--- START ---

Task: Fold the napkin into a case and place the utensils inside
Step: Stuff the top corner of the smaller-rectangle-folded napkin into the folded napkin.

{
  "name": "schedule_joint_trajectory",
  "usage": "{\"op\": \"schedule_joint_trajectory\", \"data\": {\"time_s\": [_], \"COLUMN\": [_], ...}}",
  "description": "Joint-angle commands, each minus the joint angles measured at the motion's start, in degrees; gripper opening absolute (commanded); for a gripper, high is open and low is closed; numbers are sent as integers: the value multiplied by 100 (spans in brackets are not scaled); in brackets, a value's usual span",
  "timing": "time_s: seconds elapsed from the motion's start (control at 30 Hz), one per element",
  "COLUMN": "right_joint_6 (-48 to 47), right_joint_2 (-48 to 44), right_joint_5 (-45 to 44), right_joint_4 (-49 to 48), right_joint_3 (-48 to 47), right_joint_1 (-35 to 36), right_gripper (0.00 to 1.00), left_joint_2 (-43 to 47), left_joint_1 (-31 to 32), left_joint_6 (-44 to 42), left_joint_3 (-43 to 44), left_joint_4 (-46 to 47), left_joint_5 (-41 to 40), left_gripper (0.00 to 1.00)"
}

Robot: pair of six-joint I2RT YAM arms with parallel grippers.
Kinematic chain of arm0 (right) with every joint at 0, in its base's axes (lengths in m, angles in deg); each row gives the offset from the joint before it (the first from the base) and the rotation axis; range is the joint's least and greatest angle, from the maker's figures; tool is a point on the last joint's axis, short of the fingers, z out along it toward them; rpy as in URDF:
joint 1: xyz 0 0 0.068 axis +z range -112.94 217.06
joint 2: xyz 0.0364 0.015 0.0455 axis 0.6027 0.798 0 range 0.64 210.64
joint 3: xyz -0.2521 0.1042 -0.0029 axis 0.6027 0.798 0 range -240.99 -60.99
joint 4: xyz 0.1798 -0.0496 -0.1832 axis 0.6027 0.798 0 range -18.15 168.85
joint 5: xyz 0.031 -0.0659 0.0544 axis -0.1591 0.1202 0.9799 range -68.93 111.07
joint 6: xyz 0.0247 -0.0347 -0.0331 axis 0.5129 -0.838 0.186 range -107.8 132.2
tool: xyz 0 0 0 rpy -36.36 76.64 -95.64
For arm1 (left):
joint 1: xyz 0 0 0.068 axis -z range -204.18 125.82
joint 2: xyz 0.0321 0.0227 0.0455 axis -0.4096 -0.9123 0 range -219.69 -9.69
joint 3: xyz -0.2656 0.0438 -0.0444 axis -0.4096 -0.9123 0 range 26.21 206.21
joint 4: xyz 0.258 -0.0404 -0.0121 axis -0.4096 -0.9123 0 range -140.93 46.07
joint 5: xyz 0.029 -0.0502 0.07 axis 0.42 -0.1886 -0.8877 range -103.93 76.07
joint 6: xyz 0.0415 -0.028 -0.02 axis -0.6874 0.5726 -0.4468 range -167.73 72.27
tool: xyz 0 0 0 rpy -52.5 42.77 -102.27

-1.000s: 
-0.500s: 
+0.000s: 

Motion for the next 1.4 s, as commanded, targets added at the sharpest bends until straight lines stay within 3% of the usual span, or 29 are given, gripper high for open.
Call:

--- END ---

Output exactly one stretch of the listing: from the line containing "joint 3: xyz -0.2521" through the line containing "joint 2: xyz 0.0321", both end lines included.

joint 3: xyz -0.2521 0.1042 -0.0029 axis 0.6027 0.798 0 range -240.99 -60.99
joint 4: xyz 0.1798 -0.0496 -0.1832 axis 0.6027 0.798 0 range -18.15 168.85
joint 5: xyz 0.031 -0.0659 0.0544 axis -0.1591 0.1202 0.9799 range -68.93 111.07
joint 6: xyz 0.0247 -0.0347 -0.0331 axis 0.5129 -0.838 0.186 range -107.8 132.2
tool: xyz 0 0 0 rpy -36.36 76.64 -95.64
For arm1 (left):
joint 1: xyz 0 0 0.068 axis -z range -204.18 125.82
joint 2: xyz 0.0321 0.0227 0.0455 axis -0.4096 -0.9123 0 range -219.69 -9.69

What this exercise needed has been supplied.